After several days of harassment, I finally made it clear that I was a law student. If he really wanted to drag this out, it might even be useful to me—I could treat it as a chance to put my legal knowledge into practice. Once he realized intimidation would not work, he switched tactics. Various Douban accounts started appearing under my review, objecting to my “negative rating” and lecturing me, and several other reviewers who also thought the film was terrible, that we simply did not understand art.
In the end, he gave up for a very simple reason: more and more people had seen the film, and they were all giving it low scores too. Amid a growing pile of negative reviews, the only conspicuous counterpoint was an awkward “monologue” written by the director himself, where he explained his artistic intentions, how difficult the creative process had been, and how misunderstood he was by the majority. Later, he even deleted the one and only full-mark review, then closed his account altogether.
Before leaving, he sang his own little lament as well, grieving that no one in this world understood his art, as though he were the last generation of some uniquely mournful aesthetic tradition.
At least he still had the chance to say it.

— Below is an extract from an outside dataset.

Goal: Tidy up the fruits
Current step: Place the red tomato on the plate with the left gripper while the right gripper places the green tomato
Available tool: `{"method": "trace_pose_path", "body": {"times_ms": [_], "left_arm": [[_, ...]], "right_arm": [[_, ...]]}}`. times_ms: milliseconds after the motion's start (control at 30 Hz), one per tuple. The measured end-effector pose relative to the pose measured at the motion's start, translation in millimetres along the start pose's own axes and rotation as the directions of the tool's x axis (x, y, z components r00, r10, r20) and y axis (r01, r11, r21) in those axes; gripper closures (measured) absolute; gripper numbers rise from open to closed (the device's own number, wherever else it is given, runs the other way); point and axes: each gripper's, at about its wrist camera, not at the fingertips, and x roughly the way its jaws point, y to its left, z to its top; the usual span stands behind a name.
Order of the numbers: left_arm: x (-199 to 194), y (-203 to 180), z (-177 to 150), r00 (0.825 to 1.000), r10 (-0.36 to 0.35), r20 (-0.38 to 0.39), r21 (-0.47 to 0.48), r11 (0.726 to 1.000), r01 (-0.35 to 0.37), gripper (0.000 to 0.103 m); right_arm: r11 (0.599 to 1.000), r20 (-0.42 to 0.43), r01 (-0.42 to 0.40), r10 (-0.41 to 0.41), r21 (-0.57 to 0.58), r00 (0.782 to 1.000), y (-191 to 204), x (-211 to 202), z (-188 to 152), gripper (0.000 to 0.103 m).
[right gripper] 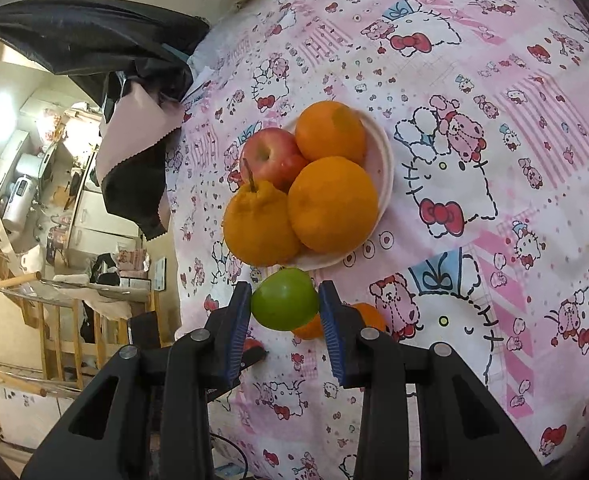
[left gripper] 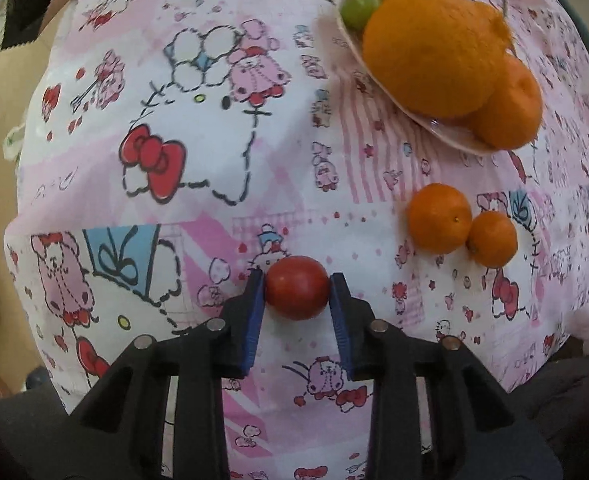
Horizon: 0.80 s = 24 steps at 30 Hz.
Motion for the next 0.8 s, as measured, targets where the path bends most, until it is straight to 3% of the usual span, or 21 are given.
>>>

That, perhaps, is the one consoling part. Many people are worn away long before they ever get to utter their final line. Whether they have any “descendants” is no longer something anyone cares about. It is even less likely anyone will remember them.
I once saw a small joke online. Someone asked: since Cao Mengde knew Lü Bu was such a formidable man, why did he not keep him alive and pass on his genes, so that more powerful descendants could be bred from him? The answer was: Cao Mengde was Mengde, not Mendel.
What interests me about that joke is something else. It is not that Cao Cao failed to understand the value of preserving Lü Bu. It is that he saw Lü Bu as a person—still a defeated man with dignity—and therefore someone who had to be executed, not an animal to be kept as breeding stock and used to produce offspring.
Maybe that is what makes the phrase hit so hard. To be reduced to thinking in terms of whether there will be a “next generation” is already a kind of humiliation. And for many, even that is a luxury. They are erased before the question can ever be asked.